EXERCISE DESCRIPTION: Note each line in the data holding the string "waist" and report it.

SUPPLIED DATA:
=== Begin Enclosure ===
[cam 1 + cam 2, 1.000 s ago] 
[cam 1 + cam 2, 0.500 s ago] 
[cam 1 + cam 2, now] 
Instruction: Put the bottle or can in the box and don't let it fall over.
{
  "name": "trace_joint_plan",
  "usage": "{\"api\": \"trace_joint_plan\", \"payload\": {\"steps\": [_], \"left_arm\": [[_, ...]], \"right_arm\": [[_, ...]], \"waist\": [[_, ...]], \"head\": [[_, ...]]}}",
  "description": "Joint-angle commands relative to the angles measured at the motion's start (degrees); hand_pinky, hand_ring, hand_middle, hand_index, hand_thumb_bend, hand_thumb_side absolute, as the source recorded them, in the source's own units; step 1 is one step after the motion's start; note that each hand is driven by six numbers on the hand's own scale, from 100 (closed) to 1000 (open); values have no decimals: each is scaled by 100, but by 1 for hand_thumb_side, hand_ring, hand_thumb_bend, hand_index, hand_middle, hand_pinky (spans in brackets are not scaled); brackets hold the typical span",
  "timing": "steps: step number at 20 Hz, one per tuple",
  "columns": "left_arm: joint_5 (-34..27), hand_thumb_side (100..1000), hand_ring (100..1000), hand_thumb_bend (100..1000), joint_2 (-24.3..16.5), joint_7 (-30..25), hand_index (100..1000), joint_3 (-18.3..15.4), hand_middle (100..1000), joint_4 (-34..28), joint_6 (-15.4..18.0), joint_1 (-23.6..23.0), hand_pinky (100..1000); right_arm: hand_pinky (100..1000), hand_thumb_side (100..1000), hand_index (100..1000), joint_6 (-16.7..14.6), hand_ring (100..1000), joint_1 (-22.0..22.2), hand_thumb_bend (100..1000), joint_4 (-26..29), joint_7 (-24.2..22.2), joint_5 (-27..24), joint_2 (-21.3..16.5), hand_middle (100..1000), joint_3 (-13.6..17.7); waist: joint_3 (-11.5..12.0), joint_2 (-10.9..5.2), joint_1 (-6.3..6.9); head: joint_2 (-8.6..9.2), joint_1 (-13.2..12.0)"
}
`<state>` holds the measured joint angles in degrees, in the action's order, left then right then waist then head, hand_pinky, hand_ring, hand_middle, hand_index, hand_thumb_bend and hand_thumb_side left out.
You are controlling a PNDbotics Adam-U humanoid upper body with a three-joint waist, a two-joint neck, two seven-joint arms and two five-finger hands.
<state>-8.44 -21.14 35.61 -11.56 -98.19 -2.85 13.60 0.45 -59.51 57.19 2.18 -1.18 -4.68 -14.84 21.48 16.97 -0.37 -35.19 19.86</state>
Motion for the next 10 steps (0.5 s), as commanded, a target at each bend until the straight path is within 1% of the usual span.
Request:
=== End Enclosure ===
RESULT OF THE EXERCISE:
  "usage": "{\"api\": \"trace_joint_plan\", \"payload\": {\"steps\": [_], \"left_arm\": [[_, ...]], \"right_arm\": [[_, ...]], \"waist\": [[_, ...]], \"head\": [[_, ...]]}}",
  "columns": "left_arm: joint_5 (-34..27), hand_thumb_side (100..1000), hand_ring (100..1000), hand_thumb_bend (100..1000), joint_2 (-24.3..16.5), joint_7 (-30..25), hand_index (100..1000), joint_3 (-18.3..15.4), hand_middle (100..1000), joint_4 (-34..28), joint_6 (-15.4..18.0), joint_1 (-23.6..23.0), hand_pinky (100..1000); right_arm: hand_pinky (100..1000), hand_thumb_side (100..1000), hand_index (100..1000), joint_6 (-16.7..14.6), hand_ring (100..1000), joint_1 (-22.0..22.2), hand_thumb_bend (100..1000), joint_4 (-26..29), joint_7 (-24.2..22.2), joint_5 (-27..24), joint_2 (-21.3..16.5), hand_middle (100..1000), joint_3 (-13.6..17.7); waist: joint_3 (-11.5..12.0), joint_2 (-10.9..5.2), joint_1 (-6.3..6.9); head: joint_2 (-8.6..9.2), joint_1 (-13.2..12.0)"
`<state>` holds the measured joint angles in degrees, in the action's order, left then right then waist then head, hand_pinky, hand_ring, hand_middle, hand_index, hand_thumb_bend and hand_thumb_side left out.
You are controlling a PNDbotics Adam-U humanoid upper body with a three-joint waist, a two-joint neck, two seven-joint arms and two five-finger hands.

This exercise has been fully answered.